Data from: Genetic mixture of multiple source populations accelerates invasive range expansion
Wagner, Natalie M. et al. (2017), Data from: Genetic mixture of multiple source populations accelerates invasive range expansion, Dryad, Dataset, https://doi.org/10.5061/dryad.3813d
A wealth of population genetic studies have documented that many successful biological invasions stem from multiple introductions from genetically distinct source populations. Yet, mechanistic understanding of whether and how genetic mixture promotes invasiveness has lagged behind documentation that such mixture commonly occurs. We conducted a laboratory experiment to test the influence of genetic mixture on the velocity of invasive range expansion.

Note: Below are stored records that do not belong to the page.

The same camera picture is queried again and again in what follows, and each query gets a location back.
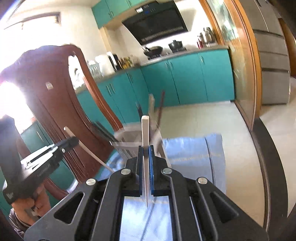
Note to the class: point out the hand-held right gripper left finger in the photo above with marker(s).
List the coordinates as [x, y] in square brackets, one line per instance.
[140, 166]

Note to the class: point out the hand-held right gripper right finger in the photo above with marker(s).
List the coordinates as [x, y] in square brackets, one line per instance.
[152, 166]

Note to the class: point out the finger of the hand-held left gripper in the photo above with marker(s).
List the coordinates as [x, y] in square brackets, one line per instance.
[69, 141]

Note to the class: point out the white plastic utensil holder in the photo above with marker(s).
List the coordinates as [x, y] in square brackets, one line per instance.
[127, 139]

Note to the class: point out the black chopstick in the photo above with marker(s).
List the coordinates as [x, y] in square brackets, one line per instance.
[106, 135]
[139, 111]
[104, 130]

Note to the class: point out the person's left forearm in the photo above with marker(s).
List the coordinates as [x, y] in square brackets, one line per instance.
[18, 224]

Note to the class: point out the person's left hand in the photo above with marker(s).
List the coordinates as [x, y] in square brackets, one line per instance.
[25, 208]

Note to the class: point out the brown wooden chair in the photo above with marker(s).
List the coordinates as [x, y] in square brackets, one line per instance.
[57, 111]

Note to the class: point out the blue striped cloth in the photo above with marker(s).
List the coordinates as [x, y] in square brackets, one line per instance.
[192, 157]

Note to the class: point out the dark red chopstick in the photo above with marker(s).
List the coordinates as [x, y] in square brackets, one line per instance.
[160, 109]

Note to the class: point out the white sticker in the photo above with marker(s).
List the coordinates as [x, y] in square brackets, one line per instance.
[49, 85]

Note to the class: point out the white dish rack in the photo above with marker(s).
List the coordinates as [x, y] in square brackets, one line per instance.
[94, 69]

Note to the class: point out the white kitchen appliance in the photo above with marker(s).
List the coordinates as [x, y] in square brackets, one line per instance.
[103, 63]

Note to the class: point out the black kitchen appliance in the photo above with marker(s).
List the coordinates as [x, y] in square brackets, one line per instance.
[112, 61]

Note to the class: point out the group of condiment bottles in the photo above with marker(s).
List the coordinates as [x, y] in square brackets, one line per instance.
[124, 63]

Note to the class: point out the teal lower kitchen cabinets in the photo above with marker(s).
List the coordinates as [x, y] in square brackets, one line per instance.
[189, 76]

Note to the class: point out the teal kitchen cabinets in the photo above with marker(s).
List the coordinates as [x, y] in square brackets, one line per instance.
[189, 76]
[108, 11]

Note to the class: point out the black gas stove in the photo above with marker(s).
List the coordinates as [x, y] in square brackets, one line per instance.
[166, 55]

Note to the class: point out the black wok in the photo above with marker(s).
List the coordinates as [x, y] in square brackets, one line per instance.
[153, 51]

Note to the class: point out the black cooking pot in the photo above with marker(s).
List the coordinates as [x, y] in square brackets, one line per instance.
[175, 45]

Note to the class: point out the grey kitchen countertop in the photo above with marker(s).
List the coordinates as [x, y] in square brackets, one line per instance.
[208, 48]

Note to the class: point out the teal upper kitchen cabinets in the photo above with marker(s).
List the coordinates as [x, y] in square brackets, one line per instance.
[108, 11]

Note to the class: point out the wooden framed glass door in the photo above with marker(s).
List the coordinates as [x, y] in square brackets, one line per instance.
[233, 58]

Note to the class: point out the black range hood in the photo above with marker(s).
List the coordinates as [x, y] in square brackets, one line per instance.
[157, 23]

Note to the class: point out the steel stock pot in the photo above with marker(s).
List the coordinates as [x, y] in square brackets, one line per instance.
[209, 34]

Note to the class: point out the grey refrigerator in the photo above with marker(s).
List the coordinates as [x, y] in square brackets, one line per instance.
[272, 58]

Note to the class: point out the window frame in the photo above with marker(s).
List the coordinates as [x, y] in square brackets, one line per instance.
[46, 19]

The mechanistic basis for effects of genetic mixture could include evolutionary responses (mixed invasions may harbour greater genetic diversity and thus elevated evolutionary potential) and/or fitness advantages of between-population mating (heterosis). If driven by evolution, positive effects of source population mixture should increase through time, as selection sculpts genetic variation. If driven by heterosis, effects of mixture should peak following first reproductive contact and then dissipate. Using a laboratory model system (beetles spreading through artificial landscapes), we quantified the velocity of range expansion for invasions initiated with one, two, four or six genetic sources over six generations. Our experiment was designed to test predictions corresponding to the evolutionary and heterosis mechanisms, asking whether any effects of genetic mixture occurred in early or later generations of range expansion. We also quantified demography and dispersal for each experimental treatment, since any effects of mixture should be manifest in one or both of these traits. Over six generations, invasions with any amount of genetic mixture (two, four and six sources) spread farther than single-source invasions. Our data suggest that heterosis provided a ‘catapult effect’, leaving a lasting signature on range expansion even though the benefits of outcrossing were transient. Individual-level trait data indicated that genetic mixture had positive effects on local demography (reduced extinction risk and enhanced population growth) during the initial stages of invasion but no consistent effects on dispersal ability. Our work is the first to demonstrate that genetic mixture can alter the course of spatial expansion, the stage of invasion typically associated with the greatest ecological and economic impacts. We suggest that similar effects of genetic mixture may be a common feature of biological invasions in nature, but that these effects can easily go undetected.